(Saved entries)
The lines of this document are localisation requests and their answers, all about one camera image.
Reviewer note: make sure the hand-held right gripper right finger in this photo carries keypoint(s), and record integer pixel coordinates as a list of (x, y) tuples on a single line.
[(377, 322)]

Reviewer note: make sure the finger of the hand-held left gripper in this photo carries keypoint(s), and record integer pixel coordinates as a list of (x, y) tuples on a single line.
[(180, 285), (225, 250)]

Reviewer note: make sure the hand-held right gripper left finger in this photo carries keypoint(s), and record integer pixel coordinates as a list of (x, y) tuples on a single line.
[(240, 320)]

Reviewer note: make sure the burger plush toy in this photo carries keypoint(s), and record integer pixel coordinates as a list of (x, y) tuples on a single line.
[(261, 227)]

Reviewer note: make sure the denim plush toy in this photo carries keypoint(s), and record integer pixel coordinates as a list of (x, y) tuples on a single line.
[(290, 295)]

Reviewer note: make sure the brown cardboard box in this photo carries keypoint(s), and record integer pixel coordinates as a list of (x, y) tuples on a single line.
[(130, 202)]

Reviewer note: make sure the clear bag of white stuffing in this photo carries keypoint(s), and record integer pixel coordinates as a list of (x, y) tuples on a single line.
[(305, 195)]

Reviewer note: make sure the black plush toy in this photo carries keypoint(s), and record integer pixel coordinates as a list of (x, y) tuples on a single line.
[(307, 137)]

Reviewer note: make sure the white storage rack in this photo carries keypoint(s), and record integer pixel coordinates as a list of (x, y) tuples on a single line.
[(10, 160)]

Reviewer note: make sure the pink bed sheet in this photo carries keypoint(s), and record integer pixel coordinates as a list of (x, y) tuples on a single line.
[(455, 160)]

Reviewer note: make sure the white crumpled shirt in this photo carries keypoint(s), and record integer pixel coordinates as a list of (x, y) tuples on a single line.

# Assignment
Write out every record exactly as it appears above.

# Solution to this task
The lines of this document are localisation requests and their answers, all about one camera image.
Reviewer note: make sure the hand-held right gripper right finger in this photo carries keypoint(s), and record integer pixel coordinates as a list of (x, y) tuples on a single line.
[(377, 322)]

Reviewer note: make sure the finger of the hand-held left gripper in this photo carries keypoint(s), and record integer pixel coordinates as a list of (x, y) tuples on a single line.
[(180, 285), (225, 250)]

Reviewer note: make sure the hand-held right gripper left finger in this photo carries keypoint(s), and record integer pixel coordinates as a list of (x, y) tuples on a single line.
[(240, 320)]

Reviewer note: make sure the burger plush toy in this photo carries keypoint(s), and record integer pixel coordinates as a list of (x, y) tuples on a single line.
[(261, 227)]

Reviewer note: make sure the denim plush toy in this photo carries keypoint(s), and record integer pixel coordinates as a list of (x, y) tuples on a single line.
[(290, 295)]

Reviewer note: make sure the brown cardboard box in this photo carries keypoint(s), and record integer pixel coordinates as a list of (x, y) tuples on a single line.
[(130, 202)]

Reviewer note: make sure the clear bag of white stuffing in this photo carries keypoint(s), and record integer pixel coordinates as a list of (x, y) tuples on a single line.
[(305, 195)]

Reviewer note: make sure the black plush toy in this photo carries keypoint(s), and record integer pixel coordinates as a list of (x, y) tuples on a single line.
[(307, 137)]

Reviewer note: make sure the white storage rack in this photo carries keypoint(s), and record integer pixel coordinates as a list of (x, y) tuples on a single line.
[(10, 160)]

Reviewer note: make sure the pink bed sheet in this photo carries keypoint(s), and record integer pixel coordinates as a list of (x, y) tuples on a single line.
[(455, 160)]

Reviewer note: make sure the white crumpled shirt in this photo carries keypoint(s), and record integer pixel coordinates as a list of (x, y) tuples on a single line.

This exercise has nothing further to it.